**TASK PROMPT**
Look through the material that follows and show every line with the string "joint".

======== DATA EXTRACT

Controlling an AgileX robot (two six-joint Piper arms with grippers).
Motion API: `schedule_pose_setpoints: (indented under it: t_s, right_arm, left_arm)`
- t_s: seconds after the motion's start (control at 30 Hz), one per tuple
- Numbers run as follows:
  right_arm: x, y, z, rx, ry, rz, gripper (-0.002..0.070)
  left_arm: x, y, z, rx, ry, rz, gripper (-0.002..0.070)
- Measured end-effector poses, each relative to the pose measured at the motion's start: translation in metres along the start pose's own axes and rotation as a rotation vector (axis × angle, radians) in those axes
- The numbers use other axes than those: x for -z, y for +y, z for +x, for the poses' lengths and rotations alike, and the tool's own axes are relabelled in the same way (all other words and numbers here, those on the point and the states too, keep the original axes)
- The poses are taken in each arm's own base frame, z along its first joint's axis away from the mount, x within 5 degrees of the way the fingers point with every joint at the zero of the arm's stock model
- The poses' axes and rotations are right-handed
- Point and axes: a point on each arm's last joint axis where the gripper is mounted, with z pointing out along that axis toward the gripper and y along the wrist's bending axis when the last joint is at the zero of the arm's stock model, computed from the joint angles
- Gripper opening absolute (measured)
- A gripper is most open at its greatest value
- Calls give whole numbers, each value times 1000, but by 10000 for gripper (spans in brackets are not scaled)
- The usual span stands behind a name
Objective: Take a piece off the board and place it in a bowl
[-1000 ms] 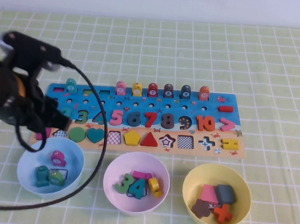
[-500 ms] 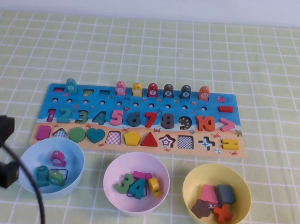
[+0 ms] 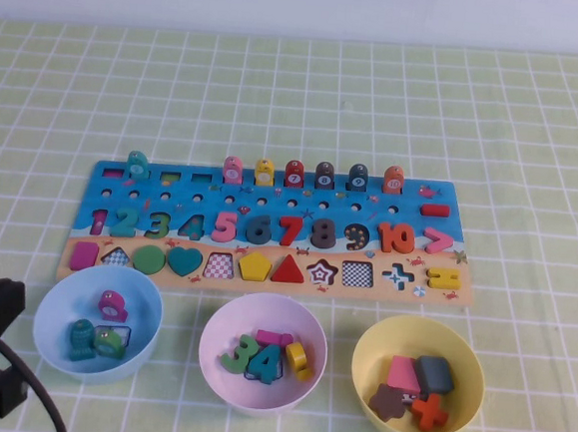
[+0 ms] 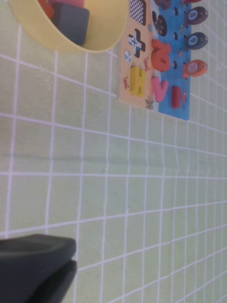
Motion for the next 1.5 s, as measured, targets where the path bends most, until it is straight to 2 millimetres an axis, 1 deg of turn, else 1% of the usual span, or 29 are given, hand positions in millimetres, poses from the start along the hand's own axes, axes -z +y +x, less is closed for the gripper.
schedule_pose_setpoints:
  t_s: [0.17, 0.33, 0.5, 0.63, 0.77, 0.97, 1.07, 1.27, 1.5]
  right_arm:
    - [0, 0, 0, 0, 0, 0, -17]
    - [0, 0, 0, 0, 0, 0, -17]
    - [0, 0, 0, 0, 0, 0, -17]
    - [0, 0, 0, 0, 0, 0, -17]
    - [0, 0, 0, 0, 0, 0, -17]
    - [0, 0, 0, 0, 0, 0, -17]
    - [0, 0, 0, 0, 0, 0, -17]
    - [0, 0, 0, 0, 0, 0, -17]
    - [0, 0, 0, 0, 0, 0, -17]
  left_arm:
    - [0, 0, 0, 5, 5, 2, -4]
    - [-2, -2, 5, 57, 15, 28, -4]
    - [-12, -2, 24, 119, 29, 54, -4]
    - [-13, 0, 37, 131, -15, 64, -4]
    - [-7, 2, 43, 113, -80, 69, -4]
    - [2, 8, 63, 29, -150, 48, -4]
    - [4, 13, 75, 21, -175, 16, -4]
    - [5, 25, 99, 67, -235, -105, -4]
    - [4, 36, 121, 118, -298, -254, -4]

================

**WRITTEN RESPONSE**
Controlling an AgileX robot (two six-joint Piper arms with grippers).
- The poses are taken in each arm's own base frame, z along its first joint's axis away from the mount, x within 5 degrees of the way the fingers point with every joint at the zero of the arm's stock model
- Point and axes: a point on each arm's last joint axis where the gripper is mounted, with z pointing out along that axis toward the gripper and y along the wrist's bending axis when the last joint is at the zero of the arm's stock model, computed from the joint angles

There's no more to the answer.